* Directions for this task: Filter the listing below, keeping every line that holds "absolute".

—————

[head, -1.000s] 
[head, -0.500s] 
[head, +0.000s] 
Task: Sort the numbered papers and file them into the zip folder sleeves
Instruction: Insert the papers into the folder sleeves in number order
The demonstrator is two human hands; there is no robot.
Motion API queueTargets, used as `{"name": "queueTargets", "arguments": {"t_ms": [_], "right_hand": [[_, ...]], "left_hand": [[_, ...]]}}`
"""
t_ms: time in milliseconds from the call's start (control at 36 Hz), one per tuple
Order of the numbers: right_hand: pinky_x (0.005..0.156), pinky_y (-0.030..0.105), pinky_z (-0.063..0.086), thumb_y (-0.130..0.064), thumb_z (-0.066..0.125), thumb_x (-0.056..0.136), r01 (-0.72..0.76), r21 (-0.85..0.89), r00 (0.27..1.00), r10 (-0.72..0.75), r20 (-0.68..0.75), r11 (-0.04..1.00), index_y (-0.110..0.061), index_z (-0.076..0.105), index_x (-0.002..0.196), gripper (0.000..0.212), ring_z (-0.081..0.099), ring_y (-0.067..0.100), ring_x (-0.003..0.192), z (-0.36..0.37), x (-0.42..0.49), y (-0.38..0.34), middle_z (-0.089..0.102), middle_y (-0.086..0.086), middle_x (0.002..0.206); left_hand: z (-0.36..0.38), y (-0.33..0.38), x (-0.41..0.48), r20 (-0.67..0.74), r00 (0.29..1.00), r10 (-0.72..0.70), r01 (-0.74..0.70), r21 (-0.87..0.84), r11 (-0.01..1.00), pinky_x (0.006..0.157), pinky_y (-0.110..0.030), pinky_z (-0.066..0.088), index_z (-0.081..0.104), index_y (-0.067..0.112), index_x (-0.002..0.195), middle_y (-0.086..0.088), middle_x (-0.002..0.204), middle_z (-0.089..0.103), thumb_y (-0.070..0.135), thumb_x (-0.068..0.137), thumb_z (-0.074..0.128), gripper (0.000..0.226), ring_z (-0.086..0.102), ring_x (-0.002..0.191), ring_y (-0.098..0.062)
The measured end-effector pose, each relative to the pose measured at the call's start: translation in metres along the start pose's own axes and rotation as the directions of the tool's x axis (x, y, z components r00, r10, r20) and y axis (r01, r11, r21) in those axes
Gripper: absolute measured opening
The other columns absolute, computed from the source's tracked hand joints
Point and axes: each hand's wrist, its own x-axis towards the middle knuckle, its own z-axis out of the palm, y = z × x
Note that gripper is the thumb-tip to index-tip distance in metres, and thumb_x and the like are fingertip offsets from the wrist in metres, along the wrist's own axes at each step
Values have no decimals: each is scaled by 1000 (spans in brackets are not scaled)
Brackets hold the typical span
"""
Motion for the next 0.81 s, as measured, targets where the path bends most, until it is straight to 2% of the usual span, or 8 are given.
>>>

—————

* Your response:
Gripper: absolute measured opening
The other columns absolute, computed from the source's tracked hand joints

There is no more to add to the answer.